Problem = How many lines of the data contain the string "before"? Write the number and nothing more.

[Records from a data source]
:::

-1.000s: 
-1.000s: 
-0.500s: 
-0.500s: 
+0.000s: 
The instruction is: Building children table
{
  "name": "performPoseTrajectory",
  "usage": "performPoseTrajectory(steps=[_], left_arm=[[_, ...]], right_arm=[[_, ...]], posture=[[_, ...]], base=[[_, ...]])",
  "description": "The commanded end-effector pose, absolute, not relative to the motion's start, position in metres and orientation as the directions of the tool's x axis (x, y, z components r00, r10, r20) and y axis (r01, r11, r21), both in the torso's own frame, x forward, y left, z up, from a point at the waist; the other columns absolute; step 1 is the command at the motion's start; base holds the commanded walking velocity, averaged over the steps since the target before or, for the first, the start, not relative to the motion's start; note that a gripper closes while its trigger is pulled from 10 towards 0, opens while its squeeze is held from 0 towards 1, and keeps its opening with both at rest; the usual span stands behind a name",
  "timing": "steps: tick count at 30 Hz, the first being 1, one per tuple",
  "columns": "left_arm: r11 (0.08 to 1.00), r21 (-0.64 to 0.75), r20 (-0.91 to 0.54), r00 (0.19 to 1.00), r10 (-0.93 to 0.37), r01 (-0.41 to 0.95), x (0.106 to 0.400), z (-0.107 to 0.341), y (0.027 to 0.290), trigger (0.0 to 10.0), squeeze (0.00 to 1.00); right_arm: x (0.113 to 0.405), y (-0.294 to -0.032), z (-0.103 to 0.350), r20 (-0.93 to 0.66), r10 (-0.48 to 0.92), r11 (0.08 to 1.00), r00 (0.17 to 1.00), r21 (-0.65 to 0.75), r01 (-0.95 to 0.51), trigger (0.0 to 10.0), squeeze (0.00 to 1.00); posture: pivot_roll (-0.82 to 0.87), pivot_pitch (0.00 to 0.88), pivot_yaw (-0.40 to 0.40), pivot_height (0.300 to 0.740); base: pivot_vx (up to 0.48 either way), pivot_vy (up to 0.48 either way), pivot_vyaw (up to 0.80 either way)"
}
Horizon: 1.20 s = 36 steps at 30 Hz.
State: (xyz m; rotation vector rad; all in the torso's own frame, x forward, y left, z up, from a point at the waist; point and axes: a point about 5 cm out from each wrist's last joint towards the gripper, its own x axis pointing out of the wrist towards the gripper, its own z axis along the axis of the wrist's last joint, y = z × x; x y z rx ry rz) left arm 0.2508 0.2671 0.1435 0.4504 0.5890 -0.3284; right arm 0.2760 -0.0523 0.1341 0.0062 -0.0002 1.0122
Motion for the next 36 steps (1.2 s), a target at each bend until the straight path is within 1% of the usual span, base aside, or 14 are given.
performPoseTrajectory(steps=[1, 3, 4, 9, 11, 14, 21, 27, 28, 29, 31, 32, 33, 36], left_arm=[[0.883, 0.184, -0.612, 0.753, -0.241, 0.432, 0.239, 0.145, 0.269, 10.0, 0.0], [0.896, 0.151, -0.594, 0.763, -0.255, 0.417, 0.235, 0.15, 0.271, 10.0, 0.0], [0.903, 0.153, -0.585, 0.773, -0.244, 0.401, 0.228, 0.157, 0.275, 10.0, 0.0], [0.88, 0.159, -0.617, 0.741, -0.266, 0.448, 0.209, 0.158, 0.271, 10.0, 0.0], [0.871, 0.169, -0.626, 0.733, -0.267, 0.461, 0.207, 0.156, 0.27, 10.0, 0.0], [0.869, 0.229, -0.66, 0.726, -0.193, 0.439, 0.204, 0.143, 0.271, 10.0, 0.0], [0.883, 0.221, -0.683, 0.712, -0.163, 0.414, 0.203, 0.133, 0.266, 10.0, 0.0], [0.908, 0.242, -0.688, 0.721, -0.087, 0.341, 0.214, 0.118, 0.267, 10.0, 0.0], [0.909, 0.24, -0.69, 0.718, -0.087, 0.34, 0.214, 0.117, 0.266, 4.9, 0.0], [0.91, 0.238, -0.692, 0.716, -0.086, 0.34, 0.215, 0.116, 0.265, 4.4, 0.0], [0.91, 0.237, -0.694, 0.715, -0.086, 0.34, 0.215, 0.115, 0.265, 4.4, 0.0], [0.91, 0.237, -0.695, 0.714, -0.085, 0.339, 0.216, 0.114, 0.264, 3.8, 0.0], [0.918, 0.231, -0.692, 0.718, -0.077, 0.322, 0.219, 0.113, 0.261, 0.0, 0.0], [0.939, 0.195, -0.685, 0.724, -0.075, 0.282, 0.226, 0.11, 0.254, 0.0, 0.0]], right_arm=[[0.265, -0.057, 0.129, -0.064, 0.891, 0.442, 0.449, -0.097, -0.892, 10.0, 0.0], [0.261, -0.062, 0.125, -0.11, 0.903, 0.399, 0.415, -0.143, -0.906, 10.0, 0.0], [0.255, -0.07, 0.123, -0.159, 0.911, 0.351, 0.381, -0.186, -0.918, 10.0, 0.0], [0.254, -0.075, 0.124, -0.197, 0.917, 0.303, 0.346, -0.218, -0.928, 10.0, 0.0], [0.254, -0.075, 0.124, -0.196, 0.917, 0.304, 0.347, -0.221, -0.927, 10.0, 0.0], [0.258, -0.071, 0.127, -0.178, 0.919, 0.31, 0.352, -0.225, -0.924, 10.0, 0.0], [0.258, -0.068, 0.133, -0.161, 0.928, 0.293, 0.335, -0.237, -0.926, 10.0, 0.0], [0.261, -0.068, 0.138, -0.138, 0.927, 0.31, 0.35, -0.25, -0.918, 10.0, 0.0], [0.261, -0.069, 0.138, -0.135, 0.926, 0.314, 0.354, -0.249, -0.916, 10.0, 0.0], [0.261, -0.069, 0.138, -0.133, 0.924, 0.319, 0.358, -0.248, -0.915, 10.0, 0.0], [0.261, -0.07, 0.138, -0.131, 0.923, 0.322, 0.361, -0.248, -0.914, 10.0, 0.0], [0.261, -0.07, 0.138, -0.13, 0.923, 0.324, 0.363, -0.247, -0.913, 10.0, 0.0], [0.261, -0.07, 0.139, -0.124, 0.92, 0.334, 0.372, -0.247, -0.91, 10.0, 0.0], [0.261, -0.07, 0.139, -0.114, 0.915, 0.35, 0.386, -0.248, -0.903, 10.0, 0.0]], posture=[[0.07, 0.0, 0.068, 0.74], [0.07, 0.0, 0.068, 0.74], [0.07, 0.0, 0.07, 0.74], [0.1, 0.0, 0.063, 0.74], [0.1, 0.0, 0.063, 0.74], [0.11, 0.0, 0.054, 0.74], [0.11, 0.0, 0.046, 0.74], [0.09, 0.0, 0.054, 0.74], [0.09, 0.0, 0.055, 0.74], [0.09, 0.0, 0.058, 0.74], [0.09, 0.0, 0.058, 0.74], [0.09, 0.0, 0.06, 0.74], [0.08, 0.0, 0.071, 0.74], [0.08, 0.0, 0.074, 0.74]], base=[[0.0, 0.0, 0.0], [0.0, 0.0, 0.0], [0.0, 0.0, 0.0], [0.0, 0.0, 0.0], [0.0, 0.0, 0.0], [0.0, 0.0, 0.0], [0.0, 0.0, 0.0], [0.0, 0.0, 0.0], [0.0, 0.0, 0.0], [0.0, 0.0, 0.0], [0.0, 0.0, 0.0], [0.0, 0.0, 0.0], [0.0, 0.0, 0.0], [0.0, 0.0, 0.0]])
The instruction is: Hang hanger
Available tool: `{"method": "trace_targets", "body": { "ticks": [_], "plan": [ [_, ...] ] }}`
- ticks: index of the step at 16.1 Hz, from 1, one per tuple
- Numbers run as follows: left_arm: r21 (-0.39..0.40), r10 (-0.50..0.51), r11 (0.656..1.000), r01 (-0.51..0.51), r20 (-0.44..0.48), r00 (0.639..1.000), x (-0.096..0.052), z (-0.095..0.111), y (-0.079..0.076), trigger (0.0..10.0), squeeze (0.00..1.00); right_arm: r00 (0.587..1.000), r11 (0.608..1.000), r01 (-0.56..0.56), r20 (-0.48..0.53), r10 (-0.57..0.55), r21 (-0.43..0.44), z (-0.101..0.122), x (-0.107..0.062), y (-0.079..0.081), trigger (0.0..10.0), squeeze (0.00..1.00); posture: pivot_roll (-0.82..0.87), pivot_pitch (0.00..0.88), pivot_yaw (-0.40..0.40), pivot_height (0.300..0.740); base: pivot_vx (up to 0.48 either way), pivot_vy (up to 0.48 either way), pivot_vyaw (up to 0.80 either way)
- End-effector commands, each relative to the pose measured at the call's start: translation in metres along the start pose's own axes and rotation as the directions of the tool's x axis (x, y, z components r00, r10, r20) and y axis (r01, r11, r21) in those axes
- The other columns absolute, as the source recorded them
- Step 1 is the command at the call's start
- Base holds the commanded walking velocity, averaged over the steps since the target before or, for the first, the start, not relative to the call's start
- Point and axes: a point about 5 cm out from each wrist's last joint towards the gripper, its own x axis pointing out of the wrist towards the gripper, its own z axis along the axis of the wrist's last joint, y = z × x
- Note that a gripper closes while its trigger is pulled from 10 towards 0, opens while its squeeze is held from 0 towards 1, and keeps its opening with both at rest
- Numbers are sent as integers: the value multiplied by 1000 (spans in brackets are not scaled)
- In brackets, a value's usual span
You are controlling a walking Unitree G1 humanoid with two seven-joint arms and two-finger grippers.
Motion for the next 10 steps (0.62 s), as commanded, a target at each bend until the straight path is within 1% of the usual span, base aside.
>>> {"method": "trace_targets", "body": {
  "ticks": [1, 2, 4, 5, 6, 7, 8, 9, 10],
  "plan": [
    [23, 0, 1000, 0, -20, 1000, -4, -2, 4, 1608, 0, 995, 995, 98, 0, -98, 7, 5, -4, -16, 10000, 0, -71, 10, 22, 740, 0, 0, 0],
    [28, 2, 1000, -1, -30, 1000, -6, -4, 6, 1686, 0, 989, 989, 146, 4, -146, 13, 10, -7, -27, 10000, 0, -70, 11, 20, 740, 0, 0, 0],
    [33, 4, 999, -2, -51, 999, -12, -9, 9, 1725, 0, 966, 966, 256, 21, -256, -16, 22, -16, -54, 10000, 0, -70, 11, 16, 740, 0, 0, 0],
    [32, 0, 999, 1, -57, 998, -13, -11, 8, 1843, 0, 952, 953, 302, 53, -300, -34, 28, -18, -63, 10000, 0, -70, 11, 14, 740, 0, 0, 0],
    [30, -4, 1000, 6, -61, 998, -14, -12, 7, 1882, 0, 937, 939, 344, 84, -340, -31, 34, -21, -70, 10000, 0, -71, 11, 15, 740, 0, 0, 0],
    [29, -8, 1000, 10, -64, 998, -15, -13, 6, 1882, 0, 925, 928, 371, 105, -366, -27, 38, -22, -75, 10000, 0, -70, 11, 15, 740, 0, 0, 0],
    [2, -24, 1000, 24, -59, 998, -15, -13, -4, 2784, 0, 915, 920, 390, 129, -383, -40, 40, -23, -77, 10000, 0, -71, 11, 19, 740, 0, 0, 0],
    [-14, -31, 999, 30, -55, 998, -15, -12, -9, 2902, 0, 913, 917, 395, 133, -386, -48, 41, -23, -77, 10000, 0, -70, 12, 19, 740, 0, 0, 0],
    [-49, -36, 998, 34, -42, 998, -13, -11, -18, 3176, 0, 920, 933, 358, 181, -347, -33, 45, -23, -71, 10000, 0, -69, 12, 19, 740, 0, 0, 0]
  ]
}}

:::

Exercise solution = 2